A gubernatorial election was held in the State of México on Sunday, 3 July 2005.
Voters in Mexico's most populous state went to the polls to elect a governor to replace former incumbent Arturo Montiel Rojas of the Institutional Revolutionary Party (PRI).

The favorite candidate was PAN's Rubén Mendoza. It was thought the first runner-up would be PRD Yeidckol Polevnsky Gurwitz (born as Citlali Ibáñez Camacho) and last place by PRI's Enrique Peña. However, Rubén Mendoza made several mistakes in his campaign, appearing apparently drunk at events, boasting he led a group of supporters to steal campaign gifts from Peña's team and gave them with his own signature (he was taped while doing this).

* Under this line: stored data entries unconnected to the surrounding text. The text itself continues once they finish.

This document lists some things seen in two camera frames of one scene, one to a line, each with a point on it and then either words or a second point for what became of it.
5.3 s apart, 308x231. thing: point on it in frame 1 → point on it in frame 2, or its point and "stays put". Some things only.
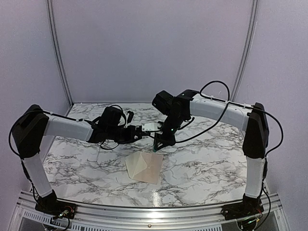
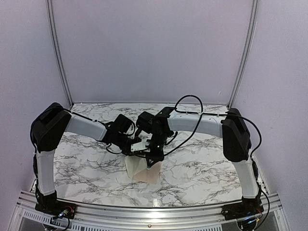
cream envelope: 145,166 stays put
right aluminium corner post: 252,23 stays put
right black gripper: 166,143 → 157,157
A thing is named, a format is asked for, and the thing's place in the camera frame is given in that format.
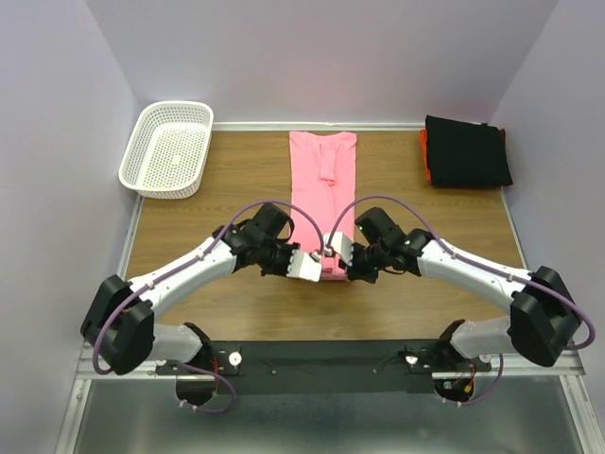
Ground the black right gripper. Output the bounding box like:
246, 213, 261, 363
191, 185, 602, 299
337, 240, 389, 284

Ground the pink t shirt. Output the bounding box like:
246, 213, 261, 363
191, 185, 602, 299
287, 130, 359, 284

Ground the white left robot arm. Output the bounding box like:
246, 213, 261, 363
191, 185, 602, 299
80, 203, 298, 375

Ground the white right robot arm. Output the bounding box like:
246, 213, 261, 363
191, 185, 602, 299
338, 207, 580, 371

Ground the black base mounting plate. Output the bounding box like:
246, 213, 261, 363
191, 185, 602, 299
155, 338, 493, 396

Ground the orange folded t shirt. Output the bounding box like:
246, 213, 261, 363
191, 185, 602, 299
420, 129, 432, 183

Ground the black folded t shirt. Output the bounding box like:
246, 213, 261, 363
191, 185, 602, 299
424, 115, 513, 188

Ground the white plastic basket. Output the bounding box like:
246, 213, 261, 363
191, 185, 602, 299
118, 100, 214, 200

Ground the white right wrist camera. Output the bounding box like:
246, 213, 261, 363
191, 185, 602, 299
323, 232, 354, 269

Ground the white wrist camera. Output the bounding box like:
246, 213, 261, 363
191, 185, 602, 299
323, 232, 354, 269
285, 250, 322, 283

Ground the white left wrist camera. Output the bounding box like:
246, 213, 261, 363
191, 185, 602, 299
285, 250, 322, 283

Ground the aluminium frame rail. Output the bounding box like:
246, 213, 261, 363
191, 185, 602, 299
75, 336, 587, 379

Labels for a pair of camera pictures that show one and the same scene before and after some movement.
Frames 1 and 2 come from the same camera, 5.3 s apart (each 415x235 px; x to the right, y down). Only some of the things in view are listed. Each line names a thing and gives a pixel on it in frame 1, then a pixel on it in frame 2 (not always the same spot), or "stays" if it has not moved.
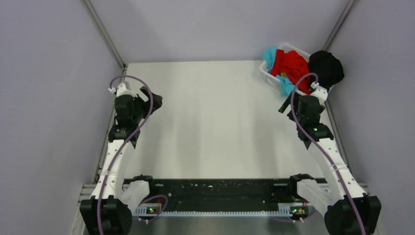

The PRD would have benefited from this, but Polevnksy had no political experience and support from Andrés Manuel López Obrador wasn't enough, specially after her true identity was discovered. So PRI's Peña rose to the first place, the PRD had a distant and low second place and PAN's Rubén Mendoza disappeared from public view.

Turnout was an unusually low 48%.

Mendoza's campaign slogan was a variation of "Soy feo pero sé gobernar" (I'm ugly but I know how to govern).

==Results==
With 93.38% of the votes it was clear that the PRI had managed to keep hold of the state.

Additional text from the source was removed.